Another compelling indication supporting the hypothesis that this phoretic behaviour serves as a means of dispersal between ant nests, can be derived from the observation that certain pseudoscorpions persisted on the scorpion's dorsum for over three weeks. Additionally, in one case, four pseudoscorpions did not abandon a deceased scorpion, further implying that the pseudoscorpions were potentially awaiting a particular cue, possibly indicating the presence of a desirable habitat, before disengaging from their host scorpion. The cue may involve certain conditions that can be found within the nest chambers. The phoront and the host both being predators, with no observation of predation during that period, may also support the hypothesis that the purpose of this phoresy interaction is dispersal, rather than exploitation of the host by the phoront.

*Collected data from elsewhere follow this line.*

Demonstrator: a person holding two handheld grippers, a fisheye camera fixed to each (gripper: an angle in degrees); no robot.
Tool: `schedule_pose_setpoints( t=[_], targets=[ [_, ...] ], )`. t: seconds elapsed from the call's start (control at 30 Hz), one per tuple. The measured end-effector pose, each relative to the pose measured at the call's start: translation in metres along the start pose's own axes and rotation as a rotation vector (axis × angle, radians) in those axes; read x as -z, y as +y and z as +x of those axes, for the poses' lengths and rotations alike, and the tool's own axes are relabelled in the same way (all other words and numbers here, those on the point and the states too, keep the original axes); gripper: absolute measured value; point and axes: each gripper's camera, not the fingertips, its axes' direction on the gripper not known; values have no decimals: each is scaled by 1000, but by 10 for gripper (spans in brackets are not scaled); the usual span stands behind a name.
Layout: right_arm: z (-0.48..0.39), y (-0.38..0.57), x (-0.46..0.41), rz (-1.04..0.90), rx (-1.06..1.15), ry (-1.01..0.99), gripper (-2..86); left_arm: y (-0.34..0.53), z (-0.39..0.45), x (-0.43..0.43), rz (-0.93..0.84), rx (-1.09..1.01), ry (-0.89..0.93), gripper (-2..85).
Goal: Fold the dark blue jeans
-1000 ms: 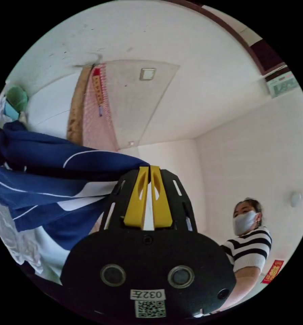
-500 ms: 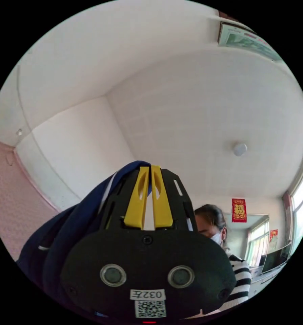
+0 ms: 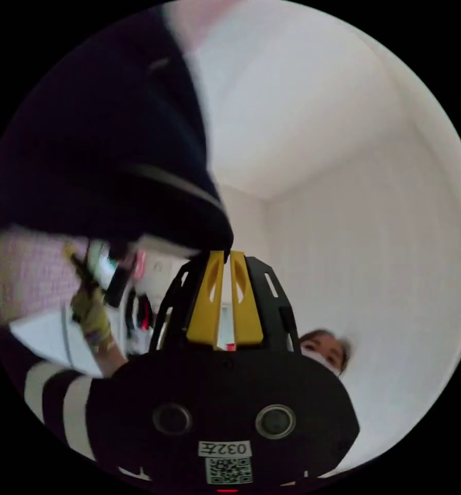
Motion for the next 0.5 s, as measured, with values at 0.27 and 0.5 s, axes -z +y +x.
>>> schedule_pose_setpoints(
  t=[0.27, 0.5],
  targets=[
    [34, 7, 69, 29, -145, 101, -9, -7, -191, 138, 79, 255, -444, -6],
    [28, 8, 61, 17, -247, 63, 20, -72, -105, 192, 180, -23, -663, 32]
  ],
)
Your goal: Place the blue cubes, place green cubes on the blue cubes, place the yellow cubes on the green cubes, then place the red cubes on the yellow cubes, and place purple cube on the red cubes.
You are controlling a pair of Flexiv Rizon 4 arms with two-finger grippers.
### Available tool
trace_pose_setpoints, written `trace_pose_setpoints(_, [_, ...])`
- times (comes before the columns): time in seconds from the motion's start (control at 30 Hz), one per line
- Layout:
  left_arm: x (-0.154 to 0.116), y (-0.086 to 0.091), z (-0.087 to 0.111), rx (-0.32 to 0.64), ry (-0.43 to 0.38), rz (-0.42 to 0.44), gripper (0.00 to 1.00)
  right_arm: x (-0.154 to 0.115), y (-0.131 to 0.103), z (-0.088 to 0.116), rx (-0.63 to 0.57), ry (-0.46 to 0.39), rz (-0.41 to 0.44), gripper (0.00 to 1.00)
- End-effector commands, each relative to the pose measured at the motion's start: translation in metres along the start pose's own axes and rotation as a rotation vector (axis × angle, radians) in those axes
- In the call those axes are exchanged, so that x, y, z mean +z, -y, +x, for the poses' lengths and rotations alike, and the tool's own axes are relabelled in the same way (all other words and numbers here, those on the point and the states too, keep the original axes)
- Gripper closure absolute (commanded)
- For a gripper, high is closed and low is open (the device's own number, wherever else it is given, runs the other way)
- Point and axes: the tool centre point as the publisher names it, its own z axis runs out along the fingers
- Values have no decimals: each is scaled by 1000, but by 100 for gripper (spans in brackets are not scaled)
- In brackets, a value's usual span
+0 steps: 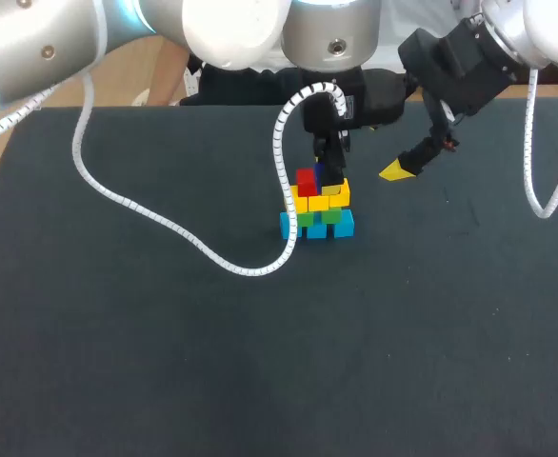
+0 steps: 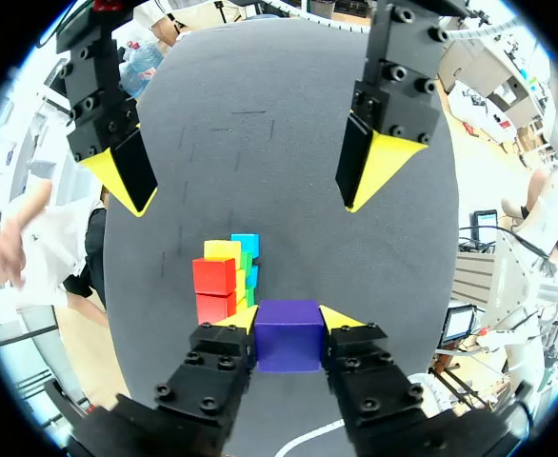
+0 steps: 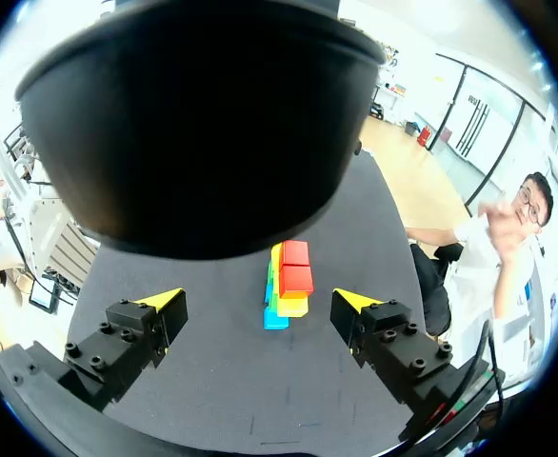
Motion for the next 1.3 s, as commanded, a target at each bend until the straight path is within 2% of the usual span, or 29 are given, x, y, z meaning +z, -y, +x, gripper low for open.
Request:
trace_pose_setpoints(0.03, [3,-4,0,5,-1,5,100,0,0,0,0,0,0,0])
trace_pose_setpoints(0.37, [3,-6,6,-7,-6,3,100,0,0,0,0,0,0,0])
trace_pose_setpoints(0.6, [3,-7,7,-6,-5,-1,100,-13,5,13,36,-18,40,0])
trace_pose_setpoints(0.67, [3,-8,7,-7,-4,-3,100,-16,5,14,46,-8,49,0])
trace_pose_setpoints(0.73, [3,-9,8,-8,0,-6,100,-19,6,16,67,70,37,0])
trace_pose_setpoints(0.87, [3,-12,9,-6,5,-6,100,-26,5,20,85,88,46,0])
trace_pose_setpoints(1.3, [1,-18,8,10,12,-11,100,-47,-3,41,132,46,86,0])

Over twenty pseudoscorpion species were documented from ant nests by Beier (1948), who suggested that the dispersal of the pseudoscorpions from nest to nest is performed by phoresy. While at least in two cases pseudoscorpions have been documented phoretic on Formicidae species, in South America and in Asia (Poinar et al. 1998), N. wahrmani pseudoscorpions were not observed phoretically on ants. We suggest several possible explanations: 1. It is harder to cling onto the fast-moving ant's smooth body. 2. The ant might easily notice the uninvited passenger and get rid of it or attack it. 3. Ants have chemical repellent that is avoided by the pseudoscorpions. 4. The scorpion can carry several individuals and do so for a long period, while ants' potential capacity is more limited. 5. An ant returns to its nest after foraging, while a dispersing scorpion can be exploited to get a ride to a different colony. Many questions arise for further research of the symbiotic interactions between these partners in the ant nest ecosystem and their coevolution. For instance: How do they elude the ants or are they recognized by them as nest mates? How do the pseudoscorpions disperse in absence of scorpions, and what are their alternative hosts? What is the signal for the scorpions and the pseudoscorpions to set out of the nest and disperse and, finally, what are the cues for the pseudoscorpions to get off the scorpion's back?